Scan performance becomes an issue at scale. Running comprehensive checks across large AWS organizations with hundreds of accounts can take hours and may hit API rate limits. The tool includes options to filter by service or severity to speed things up, but there’s no getting around the fact that it’s a point-in-time scanner, not continuous monitoring. You’re trading real-time visibility for zero infrastructure overhead. For ongoing monitoring, you’ll need to schedule regular scans via cron/GitHub Actions or upgrade to the commercial Prowler Cloud platform.

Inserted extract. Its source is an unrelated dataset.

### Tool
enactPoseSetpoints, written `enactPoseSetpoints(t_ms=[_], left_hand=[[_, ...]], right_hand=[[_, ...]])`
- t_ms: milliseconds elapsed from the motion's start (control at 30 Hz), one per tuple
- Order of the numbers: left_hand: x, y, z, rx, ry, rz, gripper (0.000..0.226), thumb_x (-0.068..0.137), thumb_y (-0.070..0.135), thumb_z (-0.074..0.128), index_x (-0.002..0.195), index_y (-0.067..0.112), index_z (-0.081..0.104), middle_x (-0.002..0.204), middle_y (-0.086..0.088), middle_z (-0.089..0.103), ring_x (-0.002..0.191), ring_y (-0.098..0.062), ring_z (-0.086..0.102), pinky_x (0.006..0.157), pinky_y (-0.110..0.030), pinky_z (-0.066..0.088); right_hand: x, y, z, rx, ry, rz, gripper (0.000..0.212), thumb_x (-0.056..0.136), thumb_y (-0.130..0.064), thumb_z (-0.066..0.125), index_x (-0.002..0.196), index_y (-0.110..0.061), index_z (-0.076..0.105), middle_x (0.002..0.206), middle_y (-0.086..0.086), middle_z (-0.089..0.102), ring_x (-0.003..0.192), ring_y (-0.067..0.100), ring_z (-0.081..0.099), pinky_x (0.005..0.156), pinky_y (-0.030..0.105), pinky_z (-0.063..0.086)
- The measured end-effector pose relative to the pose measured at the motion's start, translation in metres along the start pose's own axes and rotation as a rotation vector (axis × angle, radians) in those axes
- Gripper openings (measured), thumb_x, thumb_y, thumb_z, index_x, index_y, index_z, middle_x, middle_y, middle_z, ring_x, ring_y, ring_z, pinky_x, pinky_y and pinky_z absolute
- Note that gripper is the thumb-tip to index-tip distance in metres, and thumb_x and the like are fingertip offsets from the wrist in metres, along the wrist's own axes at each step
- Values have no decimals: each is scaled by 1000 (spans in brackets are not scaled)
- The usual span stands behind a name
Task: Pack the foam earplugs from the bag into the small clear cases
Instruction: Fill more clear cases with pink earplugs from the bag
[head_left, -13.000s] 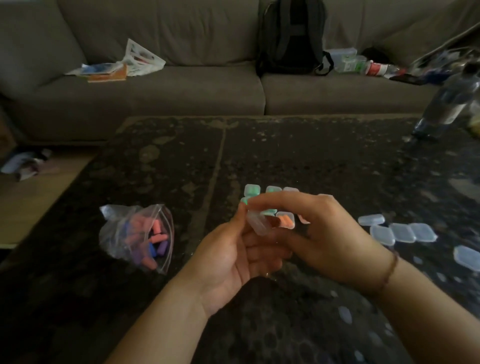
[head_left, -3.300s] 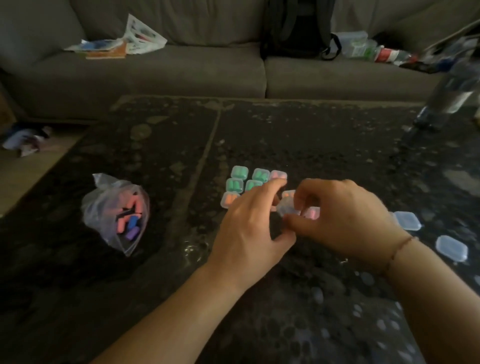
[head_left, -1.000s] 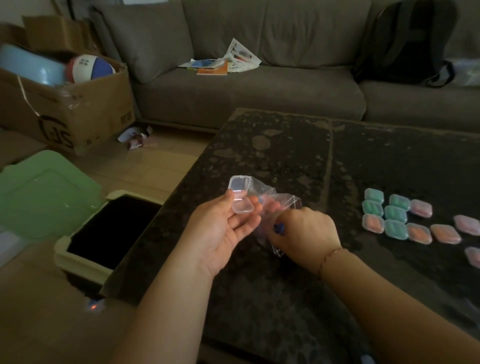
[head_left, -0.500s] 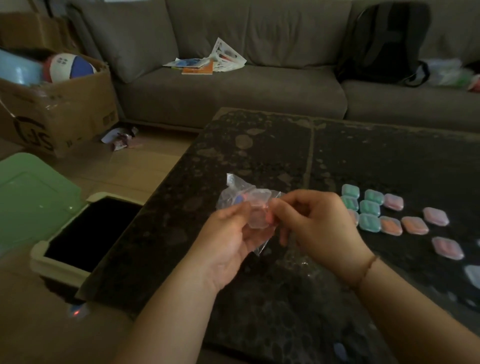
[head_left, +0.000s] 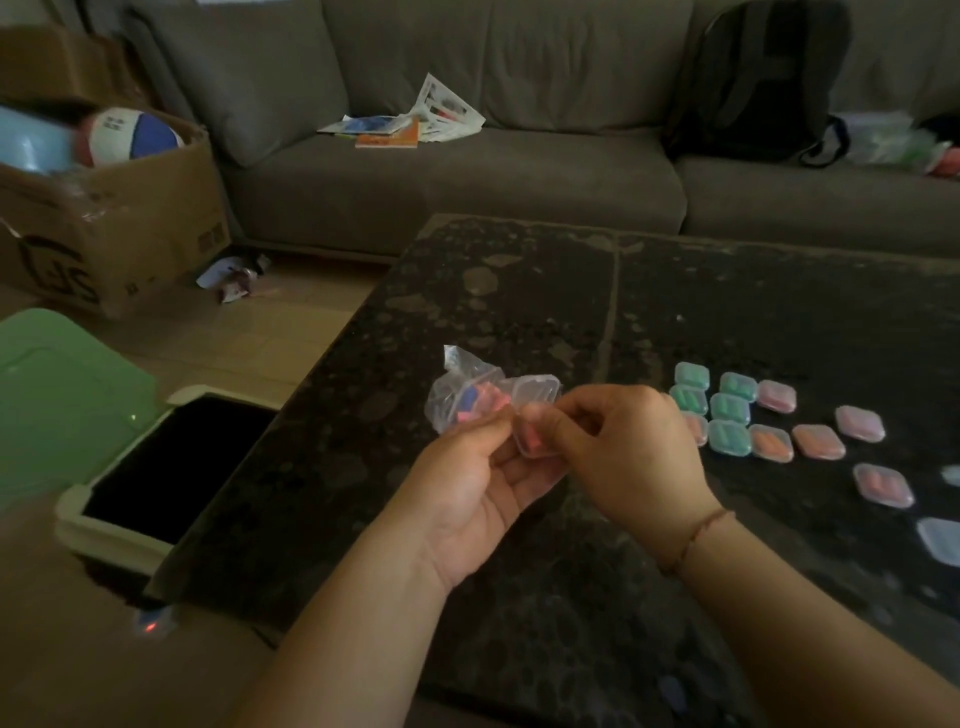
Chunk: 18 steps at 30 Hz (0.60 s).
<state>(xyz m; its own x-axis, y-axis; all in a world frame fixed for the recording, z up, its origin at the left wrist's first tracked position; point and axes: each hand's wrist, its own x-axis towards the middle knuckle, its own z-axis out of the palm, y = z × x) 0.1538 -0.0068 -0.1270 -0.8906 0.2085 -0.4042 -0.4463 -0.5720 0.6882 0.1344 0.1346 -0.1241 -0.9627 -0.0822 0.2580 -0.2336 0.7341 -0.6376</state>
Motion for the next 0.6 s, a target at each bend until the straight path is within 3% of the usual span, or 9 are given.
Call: enactPoseSetpoints(t_ms=[133, 200, 267, 367, 600], left_hand=[[1, 16, -9, -37, 25, 94, 48, 81, 23, 65, 125, 4, 68, 118, -20, 74, 98, -22, 76, 91, -40, 59], [2, 26, -14, -43, 83, 155, 50, 78, 22, 64, 123, 0, 67, 114, -21, 75, 103, -28, 75, 86, -38, 61], [3, 35, -20, -85, 139, 195, 36, 90, 18, 60, 121, 0, 67, 111, -20, 76, 101, -29, 76, 73, -33, 64], [5, 39, -25, -171, 174, 187, 32, 105, 17, 46, 124, -2, 64, 111, -21, 76, 97, -28, 77, 68, -33, 64], [5, 40, -23, -177, 144, 163, 31, 104, 17, 49, 124, -2, 65, 109, -21, 76, 96, -28, 77, 72, -36, 65]], right_hand=[[4, 5, -4, 186, 116, 38, 18, 86, -46, 55, 79, -35, 67, 68, -11, 67, 63, 2, 64, 59, 29, 58], [6, 11, -3, 87, 59, 22, 9, 88, -38, 58, 89, -36, 67, 71, -12, 66, 65, 0, 63, 61, 24, 58], [7, 15, 4, -121, -106, -3, 13, 91, -36, 57, 101, -38, 66, 81, -16, 66, 69, -2, 62, 65, 22, 57], [11, 12, 20, -339, -253, -44, 20, 97, -39, 49, 109, -40, 65, 86, -19, 62, 74, 1, 60, 66, 20, 53], [29, -1, 52, -549, -280, 13, 26, 98, -45, 44, 102, -30, 65, 80, -6, 63, 71, 13, 63, 68, 32, 57]])
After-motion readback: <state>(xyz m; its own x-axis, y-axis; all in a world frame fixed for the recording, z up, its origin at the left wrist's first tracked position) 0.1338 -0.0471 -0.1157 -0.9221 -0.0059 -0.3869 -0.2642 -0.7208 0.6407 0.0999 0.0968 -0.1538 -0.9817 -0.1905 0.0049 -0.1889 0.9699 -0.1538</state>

The dashboard and reporting features in the open-source CLI are basic compared to the commercial offering. While you can generate JSON, CSV, and HTML reports locally, the visualization capabilities are limited. The README mentions a prowler dashboard command that provides a local web interface, but it requires separate setup and doesn’t match the feature set shown in the Prowler Cloud screenshots. If you need executive dashboards, historical trending, or team collaboration features, you’re looking at either building custom tooling around the JSON output or paying for Prowler Cloud.
Verdict
Use Prowler if you’re managing multi-cloud environments (especially AWS) and need automated compliance reporting without vendor lock-in. It’s perfect for security teams doing quarterly audits, DevOps teams integrating security checks into CI/CD pipelines, or organizations preparing for compliance certifications like SOC2 or ISO 27001. The ThreatScore prioritization and compliance framework mapping save weeks of manual work, and the open-source model means you can customize checks to match your security policies. The AWS Attack Paths feature is particularly valuable for red teams and security architects trying to visualize real attack scenarios. Skip Prowler if you need real-time continuous monitoring (it’s scan-based, not agent-based), require advanced features like Attack Paths for Azure/GCP (AWS-only currently), or only manage a single cloud with basic security needs where native tools like AWS Security Hub suffice. Also skip if you want polished dashboards and team collaboration out of the box—for that, evaluate the commercial Prowler Cloud rather than building infrastructure around the CLI.